Cross-Country Skiing - Norway's Falla wins women's sprint title

Norway's Maiken Caspersen Falla snatched her maiden Winter Olympic title when she won the cross-country sprint event on Tuesday after compatriot, defending champion and hot favourite Marit Bjoergen crashed out in the semi-finals.

Bjoergen, who won the individual sprint in Vancouver four years ago, was seeking her fifth Olympic title but failed to make the final where Falla was never threatened.

Team mate Ingvild Flugstad Oestberg produced a late surge to catch Slovenian Vesna Fabjan on the line and take silver by two hundredths of a second.

"It's just unbelievable. I can't believe what I just did. I've been dreaming of this since I was 3-years-old," Falla told reporters.

"It's been a hard time for the Norwegian team after what happened with Astrid. Astrid is really strong and she's taken the decision to stay here in the Olympics."

Astrid Uhrenholdt Jacobsen, whose brother died suddenly last Friday, reached the final as one of two "lucky losers" but could only manage fourth place.

However, there was more success for the country later on Tuesday when Ola Vigen Hattestad took the men's sprint gold.

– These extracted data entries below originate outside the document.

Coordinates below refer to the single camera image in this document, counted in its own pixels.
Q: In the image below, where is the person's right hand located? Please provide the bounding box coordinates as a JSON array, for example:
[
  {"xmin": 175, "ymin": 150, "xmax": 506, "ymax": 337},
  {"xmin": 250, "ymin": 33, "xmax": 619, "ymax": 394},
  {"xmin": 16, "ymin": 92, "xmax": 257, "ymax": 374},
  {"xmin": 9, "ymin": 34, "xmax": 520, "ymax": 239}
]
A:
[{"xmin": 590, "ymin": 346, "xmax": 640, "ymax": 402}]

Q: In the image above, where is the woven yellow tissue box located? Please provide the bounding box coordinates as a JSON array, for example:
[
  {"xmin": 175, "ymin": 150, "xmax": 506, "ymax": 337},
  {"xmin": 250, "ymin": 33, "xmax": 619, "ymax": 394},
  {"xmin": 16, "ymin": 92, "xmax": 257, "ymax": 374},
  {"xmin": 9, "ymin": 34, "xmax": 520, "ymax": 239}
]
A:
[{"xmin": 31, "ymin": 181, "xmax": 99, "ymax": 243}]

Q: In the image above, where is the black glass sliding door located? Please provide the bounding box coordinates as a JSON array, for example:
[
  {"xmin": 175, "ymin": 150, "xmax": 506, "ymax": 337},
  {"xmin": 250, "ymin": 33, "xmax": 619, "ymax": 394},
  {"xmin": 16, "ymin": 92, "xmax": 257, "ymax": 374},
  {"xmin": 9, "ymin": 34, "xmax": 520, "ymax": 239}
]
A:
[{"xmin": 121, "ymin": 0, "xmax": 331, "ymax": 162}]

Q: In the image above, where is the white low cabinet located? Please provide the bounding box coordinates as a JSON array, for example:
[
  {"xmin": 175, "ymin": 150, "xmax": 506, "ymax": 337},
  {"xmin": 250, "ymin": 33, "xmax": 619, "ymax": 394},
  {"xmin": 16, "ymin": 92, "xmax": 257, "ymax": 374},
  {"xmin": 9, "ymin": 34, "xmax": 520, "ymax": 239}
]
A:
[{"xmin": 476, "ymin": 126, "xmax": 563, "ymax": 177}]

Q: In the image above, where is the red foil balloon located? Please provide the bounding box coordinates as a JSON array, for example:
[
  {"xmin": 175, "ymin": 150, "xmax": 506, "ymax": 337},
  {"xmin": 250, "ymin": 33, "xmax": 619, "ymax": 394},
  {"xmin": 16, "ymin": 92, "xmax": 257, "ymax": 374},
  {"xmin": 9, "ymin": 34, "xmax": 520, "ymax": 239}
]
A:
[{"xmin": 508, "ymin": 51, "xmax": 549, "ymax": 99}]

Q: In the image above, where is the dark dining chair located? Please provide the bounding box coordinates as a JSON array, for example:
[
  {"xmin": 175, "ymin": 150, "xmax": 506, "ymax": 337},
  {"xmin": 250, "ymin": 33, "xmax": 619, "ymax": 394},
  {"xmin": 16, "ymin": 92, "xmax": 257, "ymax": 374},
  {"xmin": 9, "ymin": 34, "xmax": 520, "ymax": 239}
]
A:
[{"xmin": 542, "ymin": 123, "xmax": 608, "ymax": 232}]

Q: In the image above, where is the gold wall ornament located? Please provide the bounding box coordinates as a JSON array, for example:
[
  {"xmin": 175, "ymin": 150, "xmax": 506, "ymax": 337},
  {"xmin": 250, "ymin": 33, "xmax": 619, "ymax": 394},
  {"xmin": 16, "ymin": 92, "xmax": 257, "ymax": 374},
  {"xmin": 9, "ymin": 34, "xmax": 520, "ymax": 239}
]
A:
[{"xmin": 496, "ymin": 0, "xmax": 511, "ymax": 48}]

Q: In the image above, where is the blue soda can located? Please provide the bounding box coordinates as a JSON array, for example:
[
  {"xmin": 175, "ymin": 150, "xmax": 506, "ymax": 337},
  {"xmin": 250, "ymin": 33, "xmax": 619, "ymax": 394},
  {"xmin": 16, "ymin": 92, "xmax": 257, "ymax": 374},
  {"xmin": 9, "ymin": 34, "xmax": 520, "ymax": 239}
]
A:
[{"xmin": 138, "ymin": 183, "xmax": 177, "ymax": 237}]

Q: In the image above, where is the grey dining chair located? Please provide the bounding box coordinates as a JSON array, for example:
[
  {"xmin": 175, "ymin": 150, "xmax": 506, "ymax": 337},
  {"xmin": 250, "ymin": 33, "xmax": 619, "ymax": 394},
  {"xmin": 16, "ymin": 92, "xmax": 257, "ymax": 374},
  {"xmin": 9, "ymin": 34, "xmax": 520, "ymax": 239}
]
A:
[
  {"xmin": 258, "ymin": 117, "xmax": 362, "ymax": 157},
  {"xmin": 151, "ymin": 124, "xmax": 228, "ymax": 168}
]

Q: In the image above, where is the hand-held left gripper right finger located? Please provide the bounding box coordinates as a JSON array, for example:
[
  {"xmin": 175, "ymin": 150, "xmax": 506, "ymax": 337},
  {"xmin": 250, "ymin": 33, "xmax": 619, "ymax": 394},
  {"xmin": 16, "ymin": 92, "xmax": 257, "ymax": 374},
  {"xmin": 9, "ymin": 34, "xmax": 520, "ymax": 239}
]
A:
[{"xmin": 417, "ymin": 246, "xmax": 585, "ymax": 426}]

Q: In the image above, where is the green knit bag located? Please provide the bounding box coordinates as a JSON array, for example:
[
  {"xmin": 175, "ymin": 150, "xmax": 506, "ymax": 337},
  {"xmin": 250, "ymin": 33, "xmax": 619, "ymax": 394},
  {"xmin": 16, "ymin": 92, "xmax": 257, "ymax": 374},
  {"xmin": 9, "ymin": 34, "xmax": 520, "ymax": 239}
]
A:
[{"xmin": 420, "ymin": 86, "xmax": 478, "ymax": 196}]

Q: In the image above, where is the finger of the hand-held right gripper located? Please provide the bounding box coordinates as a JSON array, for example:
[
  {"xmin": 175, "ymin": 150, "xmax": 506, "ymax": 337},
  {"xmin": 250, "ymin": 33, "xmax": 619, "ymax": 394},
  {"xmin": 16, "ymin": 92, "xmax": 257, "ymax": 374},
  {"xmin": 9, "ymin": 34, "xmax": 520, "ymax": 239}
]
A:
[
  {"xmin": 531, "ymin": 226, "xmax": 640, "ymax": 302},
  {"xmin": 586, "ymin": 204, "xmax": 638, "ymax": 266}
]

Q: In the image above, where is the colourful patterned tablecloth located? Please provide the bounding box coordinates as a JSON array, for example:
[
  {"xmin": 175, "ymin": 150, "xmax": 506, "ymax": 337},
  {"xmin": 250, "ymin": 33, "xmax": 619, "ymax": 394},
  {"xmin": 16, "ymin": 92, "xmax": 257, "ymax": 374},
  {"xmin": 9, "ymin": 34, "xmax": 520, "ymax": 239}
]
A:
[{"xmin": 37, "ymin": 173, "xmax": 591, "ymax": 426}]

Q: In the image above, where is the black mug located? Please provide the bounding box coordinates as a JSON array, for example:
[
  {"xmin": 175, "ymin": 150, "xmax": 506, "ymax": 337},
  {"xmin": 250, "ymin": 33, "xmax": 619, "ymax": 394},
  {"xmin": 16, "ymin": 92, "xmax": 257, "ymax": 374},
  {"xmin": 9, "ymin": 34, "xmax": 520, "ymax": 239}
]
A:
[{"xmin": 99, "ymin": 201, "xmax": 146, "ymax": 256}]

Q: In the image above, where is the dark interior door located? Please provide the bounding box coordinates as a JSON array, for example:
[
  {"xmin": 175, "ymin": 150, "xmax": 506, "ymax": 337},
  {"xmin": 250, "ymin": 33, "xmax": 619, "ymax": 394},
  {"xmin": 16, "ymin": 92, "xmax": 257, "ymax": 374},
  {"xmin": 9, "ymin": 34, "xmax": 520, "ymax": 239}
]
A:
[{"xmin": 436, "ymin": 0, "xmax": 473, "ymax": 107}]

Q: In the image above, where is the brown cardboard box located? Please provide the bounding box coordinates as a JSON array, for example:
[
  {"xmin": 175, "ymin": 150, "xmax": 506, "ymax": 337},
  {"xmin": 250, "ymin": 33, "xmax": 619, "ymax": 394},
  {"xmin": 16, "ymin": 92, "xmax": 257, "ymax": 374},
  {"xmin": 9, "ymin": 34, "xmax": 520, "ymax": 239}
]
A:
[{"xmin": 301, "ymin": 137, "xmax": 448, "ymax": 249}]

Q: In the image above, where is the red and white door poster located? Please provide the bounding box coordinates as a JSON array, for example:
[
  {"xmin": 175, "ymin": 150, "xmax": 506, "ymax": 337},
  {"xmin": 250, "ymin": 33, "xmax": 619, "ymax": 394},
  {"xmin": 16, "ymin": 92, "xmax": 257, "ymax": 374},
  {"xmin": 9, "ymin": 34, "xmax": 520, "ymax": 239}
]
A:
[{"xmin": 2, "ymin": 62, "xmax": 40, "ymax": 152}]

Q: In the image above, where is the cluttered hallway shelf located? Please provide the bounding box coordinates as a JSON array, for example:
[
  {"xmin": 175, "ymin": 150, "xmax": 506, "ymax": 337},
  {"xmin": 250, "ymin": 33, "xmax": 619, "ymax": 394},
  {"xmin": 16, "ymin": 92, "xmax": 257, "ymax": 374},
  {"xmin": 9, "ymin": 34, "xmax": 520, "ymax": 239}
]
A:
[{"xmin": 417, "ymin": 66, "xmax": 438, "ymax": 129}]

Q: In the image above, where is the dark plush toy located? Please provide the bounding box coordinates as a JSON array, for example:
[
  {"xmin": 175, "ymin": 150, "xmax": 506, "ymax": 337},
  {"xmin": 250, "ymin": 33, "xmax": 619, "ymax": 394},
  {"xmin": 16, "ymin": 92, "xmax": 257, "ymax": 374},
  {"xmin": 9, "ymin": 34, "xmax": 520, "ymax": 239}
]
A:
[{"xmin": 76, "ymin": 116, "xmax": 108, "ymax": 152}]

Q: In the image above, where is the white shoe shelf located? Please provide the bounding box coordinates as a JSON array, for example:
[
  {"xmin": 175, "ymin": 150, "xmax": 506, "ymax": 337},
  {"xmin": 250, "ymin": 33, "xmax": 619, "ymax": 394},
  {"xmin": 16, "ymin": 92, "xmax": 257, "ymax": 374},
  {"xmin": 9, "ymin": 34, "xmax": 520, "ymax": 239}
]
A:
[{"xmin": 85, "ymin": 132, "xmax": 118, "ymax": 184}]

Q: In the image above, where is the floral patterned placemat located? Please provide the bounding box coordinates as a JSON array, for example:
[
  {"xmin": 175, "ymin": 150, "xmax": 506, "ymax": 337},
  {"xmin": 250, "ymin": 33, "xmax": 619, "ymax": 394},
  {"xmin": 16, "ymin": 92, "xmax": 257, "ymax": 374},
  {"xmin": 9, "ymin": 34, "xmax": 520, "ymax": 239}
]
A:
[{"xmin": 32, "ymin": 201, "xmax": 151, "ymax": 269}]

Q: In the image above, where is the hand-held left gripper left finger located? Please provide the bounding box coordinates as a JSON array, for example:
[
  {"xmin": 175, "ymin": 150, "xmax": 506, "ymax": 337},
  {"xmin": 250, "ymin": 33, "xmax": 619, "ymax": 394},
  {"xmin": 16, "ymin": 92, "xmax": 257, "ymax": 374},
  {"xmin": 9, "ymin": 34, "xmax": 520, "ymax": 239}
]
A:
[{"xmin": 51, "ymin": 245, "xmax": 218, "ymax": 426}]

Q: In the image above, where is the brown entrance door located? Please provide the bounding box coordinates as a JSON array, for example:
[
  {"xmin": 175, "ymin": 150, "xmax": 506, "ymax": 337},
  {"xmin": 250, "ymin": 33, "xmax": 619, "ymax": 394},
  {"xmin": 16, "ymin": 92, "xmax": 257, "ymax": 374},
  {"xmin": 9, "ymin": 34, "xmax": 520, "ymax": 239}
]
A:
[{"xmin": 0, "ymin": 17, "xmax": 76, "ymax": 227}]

Bjoergen, who won the skiathlon on Saturday, had taken third place in the qualification round as several skiers fell on the 1.3km circuit on melting snow in mild conditions at the Laura Biathlon and Cross-Country Complex.

"I was not good enough. I had to be faster but I'm really happy, my team was incredible today, we got two medals," Bjoergen told reporters.

"It's a difficult track, but it's the same of everyone, and the best on it is the winner."

German Denise Hermann and American Kikkan Randall, first and second in the sprint World Cup standings, were eliminated in the semi and quarter-finals respectively.

Poland's Justyna Kowalczyk, second behind Bjoergen at the Vancouver Olympics, is sitting the event out as she nurses a micro fracture in her foot to be ready for the remaining disciplines.

Oestberg and Fabjan seized their chance after these upsets.

"It means everything. It's been a goal for sure this year, but also for four years now. It's unbelievable that I got a medal, and silver - that's like gold for me," said Oestberg.

Fabjan was equally pleased.

"It's everything," she said. "It's 20 years of training. My dreams have come true.

"I wanted this medal so much. In the last curve I was still in second. I said to myself this should be my best finish ever and in the end, I got a medal."